Killer Sudoku is a popular variant on the perennial Sudoku game found in British newspapers. The same rules about the numbers 1 to 9 appearing only once in row, column and 3×3 box still apply, but unlike Sudoku, the puzzle doesn’t come with any numbers filled in. Instead, cells are groups with dotted lines and the total of all those cells are written in.
Here’s part of a puzzle. The two cells grouped by a 10 could be 1+9, 2+8, 3+7 or 4+6. (It can’t be 5+5 because that would mean two 5s in same box.) Not a lot to work on, but also look at the three cells grouped by a 23 in the same 3×3 box; The only possible fit is 6+8+9. This means the only possible fit for the 10 group is 3+7, as all the possibilities would clash with the 6,8 or 9 required to make the 23.
I could go on.
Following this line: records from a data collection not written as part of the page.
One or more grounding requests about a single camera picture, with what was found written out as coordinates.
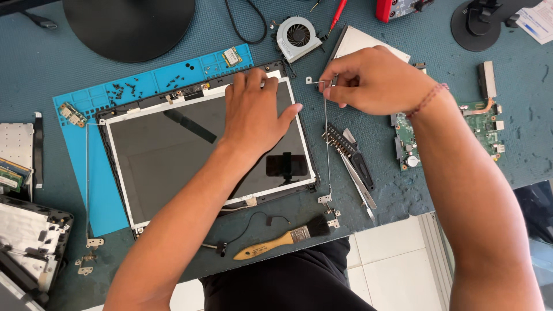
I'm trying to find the scattered black screws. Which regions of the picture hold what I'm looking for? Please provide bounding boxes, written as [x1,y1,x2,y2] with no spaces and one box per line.
[105,75,185,107]

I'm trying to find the thin black wire with connectors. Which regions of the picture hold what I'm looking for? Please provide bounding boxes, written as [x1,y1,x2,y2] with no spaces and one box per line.
[201,211,291,258]

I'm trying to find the dark glossy panel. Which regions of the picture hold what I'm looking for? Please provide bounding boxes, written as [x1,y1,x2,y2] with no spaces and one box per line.
[513,179,553,245]

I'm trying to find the green laptop motherboard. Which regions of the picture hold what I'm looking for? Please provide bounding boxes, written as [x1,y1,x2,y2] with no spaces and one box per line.
[391,99,506,172]

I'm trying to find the silver laptop cooling fan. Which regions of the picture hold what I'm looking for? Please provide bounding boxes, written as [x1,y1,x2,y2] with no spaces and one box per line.
[271,16,325,65]

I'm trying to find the black laptop lid cover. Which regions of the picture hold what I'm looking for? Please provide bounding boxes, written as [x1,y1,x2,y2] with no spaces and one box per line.
[95,60,321,239]

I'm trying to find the blue silicone repair mat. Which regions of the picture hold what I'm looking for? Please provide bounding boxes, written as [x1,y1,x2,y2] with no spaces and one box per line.
[53,43,255,238]

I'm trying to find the person's left hand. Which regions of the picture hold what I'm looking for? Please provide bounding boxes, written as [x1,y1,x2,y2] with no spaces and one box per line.
[219,68,304,160]

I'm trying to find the silver tweezers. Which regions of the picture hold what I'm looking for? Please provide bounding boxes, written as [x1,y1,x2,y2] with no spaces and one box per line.
[337,149,378,223]

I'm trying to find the white printed paper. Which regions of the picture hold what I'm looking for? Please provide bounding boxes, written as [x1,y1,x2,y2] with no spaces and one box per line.
[515,0,553,45]

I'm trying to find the red test probe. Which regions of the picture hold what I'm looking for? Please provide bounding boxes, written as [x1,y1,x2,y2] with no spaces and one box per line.
[327,0,348,38]

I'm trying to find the metal screen hinge bracket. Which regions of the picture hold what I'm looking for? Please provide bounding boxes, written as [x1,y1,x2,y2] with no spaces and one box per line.
[75,123,105,276]
[305,75,342,230]

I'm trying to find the small wireless card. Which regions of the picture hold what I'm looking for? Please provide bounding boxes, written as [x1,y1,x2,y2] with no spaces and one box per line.
[221,46,244,68]

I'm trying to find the black plug with cable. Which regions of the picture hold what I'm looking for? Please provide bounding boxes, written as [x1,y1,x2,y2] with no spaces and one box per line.
[19,10,59,30]

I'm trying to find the silver optical drive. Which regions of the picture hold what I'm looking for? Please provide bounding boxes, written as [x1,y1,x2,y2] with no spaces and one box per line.
[327,24,411,66]

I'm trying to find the silver keyboard panel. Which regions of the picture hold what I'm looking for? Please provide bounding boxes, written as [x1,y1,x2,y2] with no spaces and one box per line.
[0,123,35,200]

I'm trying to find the round black monitor base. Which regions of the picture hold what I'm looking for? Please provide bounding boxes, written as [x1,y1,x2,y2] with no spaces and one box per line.
[63,0,197,64]

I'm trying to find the heatsink with copper pipe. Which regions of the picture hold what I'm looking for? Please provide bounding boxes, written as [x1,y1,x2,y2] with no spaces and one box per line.
[459,60,498,116]

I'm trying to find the person's right hand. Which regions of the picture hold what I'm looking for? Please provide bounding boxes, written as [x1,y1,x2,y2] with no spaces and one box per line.
[319,45,438,116]

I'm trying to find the black plastic strip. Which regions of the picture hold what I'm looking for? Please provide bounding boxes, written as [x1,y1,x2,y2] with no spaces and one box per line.
[33,112,44,190]

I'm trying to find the green memory modules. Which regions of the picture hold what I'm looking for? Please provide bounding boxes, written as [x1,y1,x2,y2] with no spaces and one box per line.
[0,157,33,193]

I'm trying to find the teal work mat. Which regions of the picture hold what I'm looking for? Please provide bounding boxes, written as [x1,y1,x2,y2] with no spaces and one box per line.
[0,0,553,311]

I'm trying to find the black laptop bottom case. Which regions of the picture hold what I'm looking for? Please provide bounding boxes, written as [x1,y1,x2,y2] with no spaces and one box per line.
[0,194,74,305]

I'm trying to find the red woven bracelet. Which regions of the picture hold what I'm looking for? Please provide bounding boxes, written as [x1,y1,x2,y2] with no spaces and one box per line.
[405,82,450,121]

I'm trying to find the black looped cable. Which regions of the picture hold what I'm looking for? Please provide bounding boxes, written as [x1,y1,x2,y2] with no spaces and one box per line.
[224,0,268,45]

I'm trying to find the webcam strip board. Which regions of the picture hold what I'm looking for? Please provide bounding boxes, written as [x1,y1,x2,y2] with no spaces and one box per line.
[166,83,211,105]

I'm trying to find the small green port board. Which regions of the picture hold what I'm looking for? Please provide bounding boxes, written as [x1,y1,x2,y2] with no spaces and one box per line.
[58,101,88,128]

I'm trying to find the red multimeter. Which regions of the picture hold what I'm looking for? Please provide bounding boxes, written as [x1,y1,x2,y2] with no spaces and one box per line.
[375,0,435,23]

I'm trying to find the wooden handled black brush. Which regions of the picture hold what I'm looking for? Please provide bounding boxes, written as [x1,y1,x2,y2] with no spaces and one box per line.
[233,214,332,261]

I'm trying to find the black screwdriver bit holder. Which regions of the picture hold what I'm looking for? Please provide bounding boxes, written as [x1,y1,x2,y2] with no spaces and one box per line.
[321,123,376,191]

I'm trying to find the person's black shorts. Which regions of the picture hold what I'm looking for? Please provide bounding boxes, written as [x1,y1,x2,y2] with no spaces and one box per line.
[199,236,377,311]

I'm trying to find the laptop display panel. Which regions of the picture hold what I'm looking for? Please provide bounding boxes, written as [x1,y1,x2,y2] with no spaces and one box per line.
[103,69,317,230]
If you want to complete the puzzle, its the Guardian‘s puzzle number 166. The point of this article isn’t to solve the puzzle, but something I observed along the way.
Am I sure there’s no other way to split 23 into three parts, 1 to 9, without duplicates? I confess, mental arithmetic is not my forte. Part of the puzzle solving process for me is going through each dotted group and building a crib sheet on all the possible ways to make the total, so I can cross them off later.
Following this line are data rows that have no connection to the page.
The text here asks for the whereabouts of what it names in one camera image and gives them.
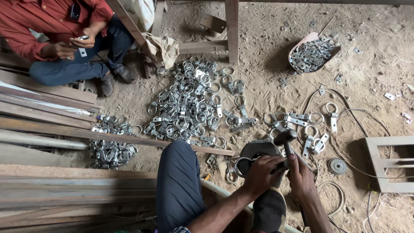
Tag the person's left hand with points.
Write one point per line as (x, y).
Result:
(260, 176)

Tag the person's right hand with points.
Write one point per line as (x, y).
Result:
(302, 183)

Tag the person's left fingers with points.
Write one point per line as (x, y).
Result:
(273, 161)

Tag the person's right fingers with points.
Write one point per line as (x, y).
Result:
(292, 161)

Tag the dark steel anvil block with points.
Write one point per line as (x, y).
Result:
(258, 149)

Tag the round grinding disc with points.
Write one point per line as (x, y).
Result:
(337, 166)

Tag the person's black socked foot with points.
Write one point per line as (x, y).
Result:
(268, 210)

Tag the small flat metal plate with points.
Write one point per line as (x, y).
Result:
(321, 91)
(389, 96)
(357, 50)
(339, 77)
(283, 82)

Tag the person's blue trouser leg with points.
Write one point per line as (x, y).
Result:
(178, 187)

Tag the scoop pan of metal plates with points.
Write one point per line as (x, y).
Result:
(312, 55)

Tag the rusty metal block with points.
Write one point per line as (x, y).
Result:
(213, 23)

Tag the beige crumpled cloth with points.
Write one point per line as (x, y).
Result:
(163, 48)

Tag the white sack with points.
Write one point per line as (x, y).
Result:
(142, 11)

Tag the white hanging tag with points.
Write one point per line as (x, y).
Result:
(83, 52)

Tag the pile of long metal bars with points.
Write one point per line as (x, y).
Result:
(48, 181)

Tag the silver mobile phone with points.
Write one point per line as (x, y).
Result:
(82, 38)

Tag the grey metal frame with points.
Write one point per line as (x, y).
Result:
(375, 161)

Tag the wooden bench frame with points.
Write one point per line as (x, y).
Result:
(231, 29)
This isn’t a part of the puzzle I particularly enjoy, so I decided to automate it. (Is that cheating? I don’t think so in my circumstances, but that’s another topic of conversation.)
So I sat down and designed an algorithm…
- Input: n (the number of cells, 2 to 9) and m (the total, 3 to 45).
- Output: All solutions to SUM(n integers 1-9 without duplicates) = m.
Only problem, as with so many mathematical endeavors, life got in the way. By the time I had worked out a basic algorithm, I noticed it was 2AM and suddenly felt rather tired, but I didn’t want to stop, so I simplified my plan.
Loop, starting with (1,1,1,1,1,1) then (1,1,1,1,1,2), ending with (9,9,9,9,9,9). For each combination, if they add up to the target, have no duplicates, and is in order, add it to the list. It was a very inefficient algorithm, but it would work and I wouldn’t have to expend much thought on building it.
Then something surprising happened. While testing with 2 or 3 digit targets, it was near instantly fast, but I had expected 6 digit targets to take something like a few minutes. In fact, it took 2 seconds.
2 seconds!!!!! I had learnt to write programs on my early 80s BBC Micro and I was used to leaving it running overnight calculating something like this. Computers are fast!
(If all that seems too much like hard work. Wikipedia have built the tables for you.)